When my view of life feels like I have lost my glasses and nothing will quite come into focus, it is His promise of peace that I must take hold of. His presence and peace in us has the power to calm storms that rage around us. The word says that our peace is itself a sign to the enemy (of our souls) of his impending doom.
So to get there I must Trust- let go of my white knuckled grasp that holds so tightly to those things which I can’t control… as a friend inadvertently reminded me just yesterday. And I must ask Him for the bigger perspective… the one where He has overcome the world. And I need to hear myself say it out loud. The promises. The Word spoken over my life and loved ones.

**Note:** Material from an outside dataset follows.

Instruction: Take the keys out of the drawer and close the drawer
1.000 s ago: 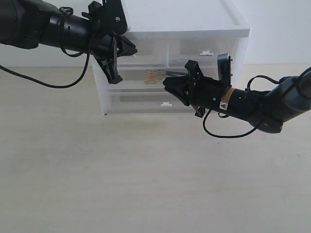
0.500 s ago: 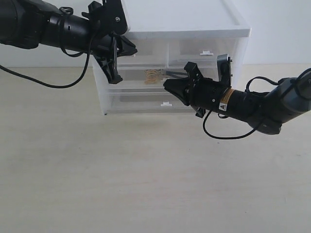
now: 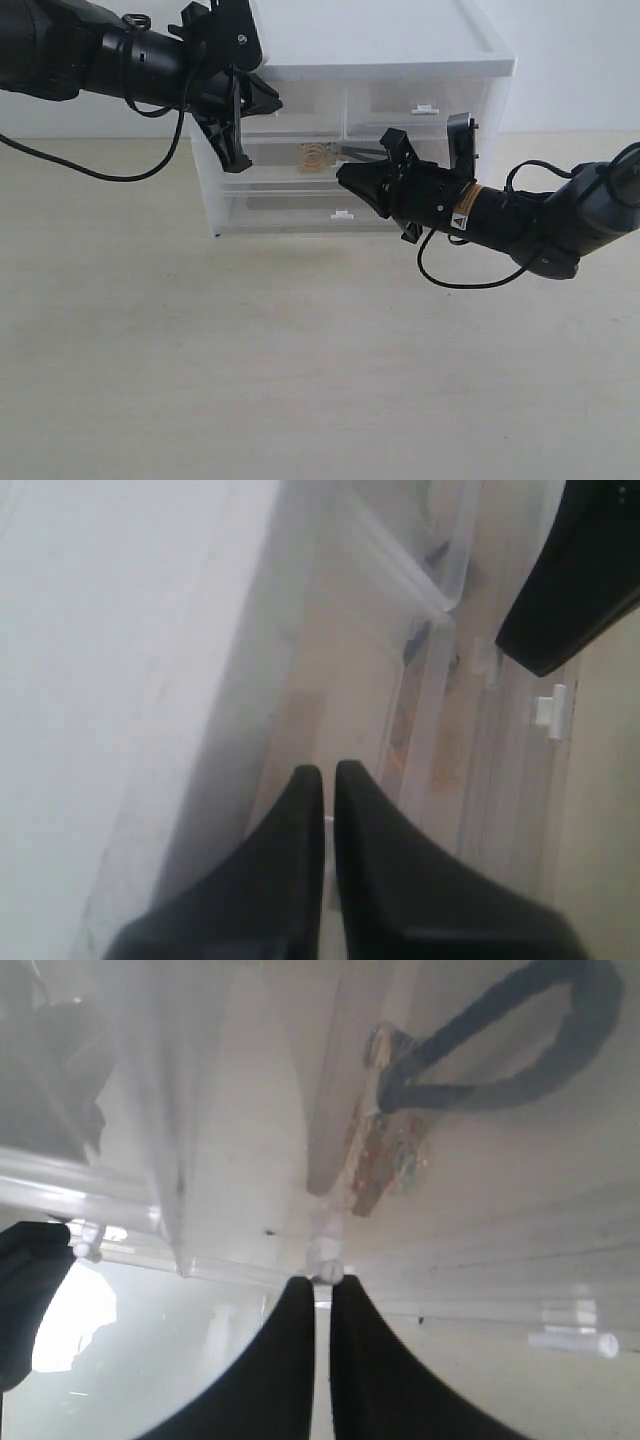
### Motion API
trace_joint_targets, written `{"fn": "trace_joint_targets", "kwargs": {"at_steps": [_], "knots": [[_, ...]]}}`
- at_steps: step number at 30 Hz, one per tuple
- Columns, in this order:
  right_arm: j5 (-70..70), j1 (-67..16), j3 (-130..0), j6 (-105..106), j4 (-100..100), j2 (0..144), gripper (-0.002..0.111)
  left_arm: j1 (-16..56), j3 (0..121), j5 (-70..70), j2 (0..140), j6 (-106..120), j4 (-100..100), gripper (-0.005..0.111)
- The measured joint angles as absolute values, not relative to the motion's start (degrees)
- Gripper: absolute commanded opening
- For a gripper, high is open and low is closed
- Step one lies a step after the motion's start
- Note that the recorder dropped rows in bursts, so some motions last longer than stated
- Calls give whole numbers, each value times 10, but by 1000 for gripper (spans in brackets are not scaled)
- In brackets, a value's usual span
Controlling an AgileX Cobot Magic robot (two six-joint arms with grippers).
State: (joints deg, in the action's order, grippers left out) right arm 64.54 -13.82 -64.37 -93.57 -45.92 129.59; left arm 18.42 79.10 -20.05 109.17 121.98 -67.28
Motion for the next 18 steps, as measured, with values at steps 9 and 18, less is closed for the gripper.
{"fn": "trace_joint_targets", "kwargs": {"at_steps": [9,18], "knots": [[682,-137,-621,-920,-441,1296,0,184,791,-200,1092,1220,-673,4],[693,-137,-621,-925,-440,1294,3,184,791,-200,1092,1220,-673,4]]}}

The original writer of those words did just that. Horatio Spafford (1828-1888) penned that phrase- "It is well with my soul-" just after he found out that his four daughters had drowned at sea. It is well with my soul. Can you imagine? I have just a peek but my grief was for only one of my children. Can you imagine writing that after losing four of your children? There are only two options. Either he was delusional or there Really Is a peace that passes understanding. And a God who has overcome this world- a God who is inviting us into that place of victory with Him and lending us the faith to believe it is so before we feel it. A Daddy who wants to pull His tired children up into His lap even when we have lost our glasses, and we can’t quite see clearly.